TASK GOAL: Below is a set of records. Please retype every one exactly.

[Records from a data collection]
= Beginning of Section =

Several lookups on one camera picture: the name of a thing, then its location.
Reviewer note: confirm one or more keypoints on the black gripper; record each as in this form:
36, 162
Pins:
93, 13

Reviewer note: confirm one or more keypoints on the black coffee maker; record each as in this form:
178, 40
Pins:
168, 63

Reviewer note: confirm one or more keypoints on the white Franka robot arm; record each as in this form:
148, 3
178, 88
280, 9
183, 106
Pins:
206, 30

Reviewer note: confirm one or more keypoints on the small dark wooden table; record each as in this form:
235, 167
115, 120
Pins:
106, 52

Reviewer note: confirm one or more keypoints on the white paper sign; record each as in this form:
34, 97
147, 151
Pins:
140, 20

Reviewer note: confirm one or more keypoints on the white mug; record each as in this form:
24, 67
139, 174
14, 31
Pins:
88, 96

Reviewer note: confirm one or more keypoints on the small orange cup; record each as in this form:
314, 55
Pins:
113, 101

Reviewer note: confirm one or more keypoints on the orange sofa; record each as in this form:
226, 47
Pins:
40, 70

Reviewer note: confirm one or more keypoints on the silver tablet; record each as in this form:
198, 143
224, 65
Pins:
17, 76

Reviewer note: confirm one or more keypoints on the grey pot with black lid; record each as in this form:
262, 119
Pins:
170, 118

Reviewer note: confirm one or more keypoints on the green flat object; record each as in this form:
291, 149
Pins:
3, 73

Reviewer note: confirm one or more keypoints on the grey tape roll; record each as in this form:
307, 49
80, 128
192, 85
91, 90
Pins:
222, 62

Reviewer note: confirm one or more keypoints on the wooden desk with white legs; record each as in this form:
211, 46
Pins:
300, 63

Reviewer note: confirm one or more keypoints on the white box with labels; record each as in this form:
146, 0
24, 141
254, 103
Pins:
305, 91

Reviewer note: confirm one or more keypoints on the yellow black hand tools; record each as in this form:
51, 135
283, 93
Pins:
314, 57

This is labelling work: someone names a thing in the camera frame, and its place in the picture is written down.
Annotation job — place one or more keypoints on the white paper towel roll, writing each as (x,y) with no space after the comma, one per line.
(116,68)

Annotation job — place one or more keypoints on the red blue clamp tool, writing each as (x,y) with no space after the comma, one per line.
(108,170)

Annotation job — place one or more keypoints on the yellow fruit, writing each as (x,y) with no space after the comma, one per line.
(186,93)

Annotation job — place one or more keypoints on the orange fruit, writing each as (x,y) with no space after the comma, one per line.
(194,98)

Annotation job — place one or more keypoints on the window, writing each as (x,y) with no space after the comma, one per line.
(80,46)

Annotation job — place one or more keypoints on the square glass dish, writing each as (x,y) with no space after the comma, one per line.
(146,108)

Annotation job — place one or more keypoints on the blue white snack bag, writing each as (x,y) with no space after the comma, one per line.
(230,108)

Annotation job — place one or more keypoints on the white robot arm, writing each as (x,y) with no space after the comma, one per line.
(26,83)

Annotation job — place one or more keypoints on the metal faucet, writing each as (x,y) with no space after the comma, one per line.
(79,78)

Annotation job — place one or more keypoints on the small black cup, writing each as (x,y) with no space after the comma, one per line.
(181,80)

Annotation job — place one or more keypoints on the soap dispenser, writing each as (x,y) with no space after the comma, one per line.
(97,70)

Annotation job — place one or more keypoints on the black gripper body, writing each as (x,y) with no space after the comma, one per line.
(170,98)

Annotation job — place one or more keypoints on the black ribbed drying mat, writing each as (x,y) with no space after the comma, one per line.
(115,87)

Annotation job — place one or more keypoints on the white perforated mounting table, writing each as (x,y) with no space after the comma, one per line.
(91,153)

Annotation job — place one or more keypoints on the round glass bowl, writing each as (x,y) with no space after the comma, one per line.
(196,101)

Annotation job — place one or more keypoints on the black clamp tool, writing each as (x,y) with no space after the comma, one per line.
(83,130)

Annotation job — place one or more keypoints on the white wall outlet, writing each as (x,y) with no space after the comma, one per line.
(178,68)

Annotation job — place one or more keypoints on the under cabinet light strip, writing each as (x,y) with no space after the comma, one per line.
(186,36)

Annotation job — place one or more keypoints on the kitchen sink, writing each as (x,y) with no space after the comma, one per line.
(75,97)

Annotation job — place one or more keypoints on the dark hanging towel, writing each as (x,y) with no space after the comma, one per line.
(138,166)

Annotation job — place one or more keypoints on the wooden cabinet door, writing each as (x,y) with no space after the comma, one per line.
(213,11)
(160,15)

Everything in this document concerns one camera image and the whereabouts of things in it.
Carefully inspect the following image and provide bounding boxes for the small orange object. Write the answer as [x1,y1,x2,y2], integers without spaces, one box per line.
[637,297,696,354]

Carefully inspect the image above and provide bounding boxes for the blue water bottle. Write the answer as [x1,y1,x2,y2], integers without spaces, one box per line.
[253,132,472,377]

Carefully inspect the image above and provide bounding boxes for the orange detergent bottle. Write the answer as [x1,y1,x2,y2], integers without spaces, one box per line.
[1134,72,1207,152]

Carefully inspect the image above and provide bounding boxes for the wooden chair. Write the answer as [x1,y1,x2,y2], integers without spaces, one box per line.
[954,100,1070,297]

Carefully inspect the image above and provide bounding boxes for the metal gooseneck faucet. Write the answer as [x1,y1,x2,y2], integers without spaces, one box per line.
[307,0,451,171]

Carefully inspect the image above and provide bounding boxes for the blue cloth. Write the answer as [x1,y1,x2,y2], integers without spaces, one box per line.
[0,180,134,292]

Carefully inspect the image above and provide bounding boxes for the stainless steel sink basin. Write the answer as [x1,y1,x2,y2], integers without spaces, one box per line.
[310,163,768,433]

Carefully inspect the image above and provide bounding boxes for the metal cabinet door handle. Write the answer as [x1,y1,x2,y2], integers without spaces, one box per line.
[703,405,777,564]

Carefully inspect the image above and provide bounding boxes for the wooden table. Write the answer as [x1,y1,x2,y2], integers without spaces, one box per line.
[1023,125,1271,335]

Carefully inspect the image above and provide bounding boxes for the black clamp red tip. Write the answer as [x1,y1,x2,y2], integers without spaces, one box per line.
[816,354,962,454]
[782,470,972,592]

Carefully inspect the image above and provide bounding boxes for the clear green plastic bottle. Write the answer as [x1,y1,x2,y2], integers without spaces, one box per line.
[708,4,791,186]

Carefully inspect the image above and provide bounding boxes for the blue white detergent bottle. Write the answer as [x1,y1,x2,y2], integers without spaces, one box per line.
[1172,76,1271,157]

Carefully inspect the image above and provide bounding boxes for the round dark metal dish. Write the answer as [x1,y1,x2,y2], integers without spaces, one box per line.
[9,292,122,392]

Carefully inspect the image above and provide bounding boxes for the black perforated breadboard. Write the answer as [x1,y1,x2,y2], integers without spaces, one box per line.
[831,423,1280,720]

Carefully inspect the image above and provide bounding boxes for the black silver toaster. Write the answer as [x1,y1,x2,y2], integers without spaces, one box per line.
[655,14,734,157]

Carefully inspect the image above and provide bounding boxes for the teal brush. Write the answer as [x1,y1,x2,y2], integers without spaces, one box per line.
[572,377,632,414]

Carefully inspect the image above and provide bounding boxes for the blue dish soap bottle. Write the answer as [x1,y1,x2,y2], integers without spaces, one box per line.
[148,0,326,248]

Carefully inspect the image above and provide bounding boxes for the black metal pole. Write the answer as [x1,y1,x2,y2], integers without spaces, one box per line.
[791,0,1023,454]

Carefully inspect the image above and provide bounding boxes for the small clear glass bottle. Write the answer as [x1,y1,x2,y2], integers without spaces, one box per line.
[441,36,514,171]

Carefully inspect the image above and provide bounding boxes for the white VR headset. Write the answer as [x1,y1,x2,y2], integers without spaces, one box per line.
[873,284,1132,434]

= End of Section =

REPLY:
Several lookups on one camera picture: the name of a thing, then its location.
Reviewer note: confirm one or more keypoints on the black gripper; record each as in this form:
36, 162
Pins:
93, 13

Reviewer note: confirm one or more keypoints on the black coffee maker; record each as in this form:
178, 40
Pins:
168, 63

Reviewer note: confirm one or more keypoints on the white Franka robot arm; record each as in this form:
148, 3
178, 88
280, 9
183, 106
Pins:
206, 30

Reviewer note: confirm one or more keypoints on the small dark wooden table; record each as in this form:
235, 167
115, 120
Pins:
106, 52

Reviewer note: confirm one or more keypoints on the white paper sign; record each as in this form:
34, 97
147, 151
Pins:
140, 20

Reviewer note: confirm one or more keypoints on the white mug; record each as in this form:
24, 67
139, 174
14, 31
Pins:
88, 96

Reviewer note: confirm one or more keypoints on the small orange cup; record each as in this form:
314, 55
Pins:
113, 101

Reviewer note: confirm one or more keypoints on the orange sofa; record each as in this form:
226, 47
Pins:
40, 70

Reviewer note: confirm one or more keypoints on the silver tablet; record each as in this form:
198, 143
224, 65
Pins:
17, 76

Reviewer note: confirm one or more keypoints on the grey pot with black lid; record each as in this form:
262, 119
Pins:
170, 118

Reviewer note: confirm one or more keypoints on the green flat object; record each as in this form:
291, 149
Pins:
3, 73

Reviewer note: confirm one or more keypoints on the grey tape roll; record each as in this form:
307, 49
80, 128
192, 85
91, 90
Pins:
222, 62

Reviewer note: confirm one or more keypoints on the wooden desk with white legs; record each as in this form:
211, 46
Pins:
300, 63

Reviewer note: confirm one or more keypoints on the white box with labels; record each as in this form:
146, 0
24, 141
254, 103
Pins:
305, 91

Reviewer note: confirm one or more keypoints on the yellow black hand tools; record each as in this form:
51, 135
283, 93
Pins:
314, 57

This is labelling work: someone names a thing in the camera frame, and its place in the picture is written down.
Annotation job — place one or more keypoints on the white paper towel roll, writing each as (x,y) with no space after the comma, one per line.
(116,68)

Annotation job — place one or more keypoints on the red blue clamp tool, writing each as (x,y) with no space after the comma, one per line.
(108,170)

Annotation job — place one or more keypoints on the yellow fruit, writing each as (x,y) with no space after the comma, one per line.
(186,93)

Annotation job — place one or more keypoints on the orange fruit, writing each as (x,y) with no space after the comma, one per line.
(194,98)

Annotation job — place one or more keypoints on the window, writing each as (x,y) with no space after the comma, one per line.
(80,46)

Annotation job — place one or more keypoints on the square glass dish, writing each as (x,y) with no space after the comma, one per line.
(146,108)

Annotation job — place one or more keypoints on the blue white snack bag, writing each as (x,y) with no space after the comma, one per line.
(230,108)

Annotation job — place one or more keypoints on the white robot arm, writing each as (x,y) with no space after the comma, one per line.
(26,83)

Annotation job — place one or more keypoints on the metal faucet, writing each as (x,y) with no space after the comma, one per line.
(79,78)

Annotation job — place one or more keypoints on the small black cup, writing each as (x,y) with no space after the comma, one per line.
(181,80)

Annotation job — place one or more keypoints on the soap dispenser, writing each as (x,y) with no space after the comma, one per line.
(97,70)

Annotation job — place one or more keypoints on the black gripper body, writing each as (x,y) with no space after the comma, one per line.
(170,98)

Annotation job — place one or more keypoints on the black ribbed drying mat, writing each as (x,y) with no space after the comma, one per line.
(115,87)

Annotation job — place one or more keypoints on the white perforated mounting table, writing each as (x,y) with no space after the comma, one per line.
(91,153)

Annotation job — place one or more keypoints on the round glass bowl, writing each as (x,y) with no space after the comma, one per line.
(196,101)

Annotation job — place one or more keypoints on the black clamp tool, writing each as (x,y) with no space after the comma, one per line.
(83,130)

Annotation job — place one or more keypoints on the white wall outlet, writing each as (x,y) with no space after the comma, one per line.
(178,68)

Annotation job — place one or more keypoints on the under cabinet light strip, writing each as (x,y) with no space after the comma, one per line.
(186,36)

Annotation job — place one or more keypoints on the kitchen sink, writing each as (x,y) with no space after the comma, one per line.
(75,97)

Annotation job — place one or more keypoints on the dark hanging towel, writing each as (x,y) with no space after the comma, one per line.
(138,166)

Annotation job — place one or more keypoints on the wooden cabinet door, writing each as (x,y) with no space after the comma, one per line.
(213,11)
(160,15)

Everything in this document concerns one camera image and the whereabouts of things in it.
Carefully inspect the following image and provide bounding boxes for the small orange object. Write the answer as [x1,y1,x2,y2], integers without spaces, one box per line.
[637,297,696,354]

Carefully inspect the image above and provide bounding boxes for the blue water bottle. Write the answer as [x1,y1,x2,y2], integers without spaces, one box per line.
[253,132,472,377]

Carefully inspect the image above and provide bounding boxes for the orange detergent bottle. Write the answer as [x1,y1,x2,y2], integers without spaces, one box per line.
[1134,72,1207,152]

Carefully inspect the image above and provide bounding boxes for the wooden chair. Write the answer as [x1,y1,x2,y2], integers without spaces, one box per line.
[954,100,1070,297]

Carefully inspect the image above and provide bounding boxes for the metal gooseneck faucet. Write the answer as [x1,y1,x2,y2], integers without spaces, one box per line.
[307,0,451,171]

Carefully inspect the image above and provide bounding boxes for the blue cloth. Write the answer as [x1,y1,x2,y2], integers without spaces, one box per line.
[0,180,134,292]

Carefully inspect the image above and provide bounding boxes for the stainless steel sink basin. Write the answer as [x1,y1,x2,y2], integers without spaces, one box per line.
[310,163,768,433]

Carefully inspect the image above and provide bounding boxes for the metal cabinet door handle. Write the answer as [x1,y1,x2,y2], integers without spaces, one box per line.
[703,405,777,564]

Carefully inspect the image above and provide bounding boxes for the wooden table. Write the answer as [x1,y1,x2,y2], integers without spaces, one box per line.
[1023,125,1271,335]

Carefully inspect the image above and provide bounding boxes for the black clamp red tip. Write the answer as [x1,y1,x2,y2], integers without spaces, one box per line.
[816,354,962,454]
[782,470,972,592]

Carefully inspect the image above and provide bounding boxes for the clear green plastic bottle. Write the answer as [x1,y1,x2,y2], integers without spaces, one box per line.
[708,4,791,186]

Carefully inspect the image above and provide bounding boxes for the blue white detergent bottle. Write the answer as [x1,y1,x2,y2], integers without spaces, one box per line.
[1172,76,1271,157]

Carefully inspect the image above and provide bounding boxes for the round dark metal dish. Write the answer as [x1,y1,x2,y2], integers without spaces, one box per line.
[9,292,122,392]

Carefully inspect the image above and provide bounding boxes for the black perforated breadboard. Write the answer as [x1,y1,x2,y2], integers without spaces, one box per line.
[831,423,1280,720]

Carefully inspect the image above and provide bounding boxes for the black silver toaster. Write the answer as [x1,y1,x2,y2], integers without spaces, one box per line.
[655,14,734,157]

Carefully inspect the image above and provide bounding boxes for the teal brush. Write the answer as [x1,y1,x2,y2], integers without spaces, one box per line.
[572,377,632,414]

Carefully inspect the image above and provide bounding boxes for the blue dish soap bottle. Write the answer as [x1,y1,x2,y2], integers without spaces, one box per line.
[148,0,326,248]

Carefully inspect the image above and provide bounding boxes for the black metal pole. Write the answer as [x1,y1,x2,y2], integers without spaces, one box per line.
[791,0,1023,454]

Carefully inspect the image above and provide bounding boxes for the small clear glass bottle. Write the answer as [x1,y1,x2,y2], integers without spaces, one box per line.
[441,36,514,171]

Carefully inspect the image above and provide bounding boxes for the white VR headset. Write the answer as [x1,y1,x2,y2], integers without spaces, one box per line.
[873,284,1132,434]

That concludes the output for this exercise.